-- WORK INSTRUCTION --
Only the lines of the data holding the string "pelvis" need to be returned.

-- DATA SECTION --
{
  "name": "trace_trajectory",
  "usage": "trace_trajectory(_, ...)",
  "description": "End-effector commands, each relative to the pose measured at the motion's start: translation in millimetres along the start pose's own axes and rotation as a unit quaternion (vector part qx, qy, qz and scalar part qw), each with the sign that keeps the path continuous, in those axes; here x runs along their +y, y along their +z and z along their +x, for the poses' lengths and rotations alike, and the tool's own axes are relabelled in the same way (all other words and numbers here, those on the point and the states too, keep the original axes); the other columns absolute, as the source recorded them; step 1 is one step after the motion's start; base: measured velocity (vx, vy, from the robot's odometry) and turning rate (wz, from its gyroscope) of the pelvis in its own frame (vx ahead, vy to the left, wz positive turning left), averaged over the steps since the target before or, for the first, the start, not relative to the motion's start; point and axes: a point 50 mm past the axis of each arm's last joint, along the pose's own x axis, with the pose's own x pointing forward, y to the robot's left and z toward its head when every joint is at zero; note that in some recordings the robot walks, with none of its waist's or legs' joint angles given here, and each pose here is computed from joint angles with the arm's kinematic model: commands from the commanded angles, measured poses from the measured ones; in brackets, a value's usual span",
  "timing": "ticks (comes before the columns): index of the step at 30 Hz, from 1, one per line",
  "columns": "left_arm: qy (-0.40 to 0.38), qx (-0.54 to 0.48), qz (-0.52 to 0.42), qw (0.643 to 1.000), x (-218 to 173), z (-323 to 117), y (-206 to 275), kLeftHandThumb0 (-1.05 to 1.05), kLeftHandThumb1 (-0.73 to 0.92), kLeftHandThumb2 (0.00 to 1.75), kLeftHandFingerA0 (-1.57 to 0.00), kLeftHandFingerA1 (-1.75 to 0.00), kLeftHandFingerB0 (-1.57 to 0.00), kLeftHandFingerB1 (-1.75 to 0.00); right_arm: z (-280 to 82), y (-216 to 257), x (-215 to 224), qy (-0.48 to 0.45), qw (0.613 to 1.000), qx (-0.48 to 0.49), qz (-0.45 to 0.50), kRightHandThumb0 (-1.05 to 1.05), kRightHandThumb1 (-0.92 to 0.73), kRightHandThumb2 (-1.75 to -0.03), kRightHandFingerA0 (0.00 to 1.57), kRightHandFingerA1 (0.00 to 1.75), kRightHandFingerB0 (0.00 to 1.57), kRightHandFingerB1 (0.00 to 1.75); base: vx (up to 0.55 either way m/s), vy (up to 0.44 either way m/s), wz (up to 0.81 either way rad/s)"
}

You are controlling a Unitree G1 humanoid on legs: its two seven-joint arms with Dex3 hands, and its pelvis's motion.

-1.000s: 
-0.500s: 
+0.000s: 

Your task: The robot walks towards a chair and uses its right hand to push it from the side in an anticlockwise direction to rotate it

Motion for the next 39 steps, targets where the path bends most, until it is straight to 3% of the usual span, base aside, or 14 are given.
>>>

-- OUTPUT BELOW --
  "description": "End-effector commands, each relative to the pose measured at the motion's start: translation in millimetres along the start pose's own axes and rotation as a unit quaternion (vector part qx, qy, qz and scalar part qw), each with the sign that keeps the path continuous, in those axes; here x runs along their +y, y along their +z and z along their +x, for the poses' lengths and rotations alike, and the tool's own axes are relabelled in the same way (all other words and numbers here, those on the point and the states too, keep the original axes); the other columns absolute, as the source recorded them; step 1 is one step after the motion's start; base: measured velocity (vx, vy, from the robot's odometry) and turning rate (wz, from its gyroscope) of the pelvis in its own frame (vx ahead, vy to the left, wz positive turning left), averaged over the steps since the target before or, for the first, the start, not relative to the motion's start; point and axes: a point 50 mm past the axis of each arm's last joint, along the pose's own x axis, with the pose's own x pointing forward, y to the robot's left and z toward its head when every joint is at zero; note that in some recordings the robot walks, with none of its waist's or legs' joint angles given here, and each pose here is computed from joint angles with the arm's kinematic model: commands from the commanded angles, measured poses from the measured ones; in brackets, a value's usual span",
You are controlling a Unitree G1 humanoid on legs: its two seven-joint arms with Dex3 hands, and its pelvis's motion.

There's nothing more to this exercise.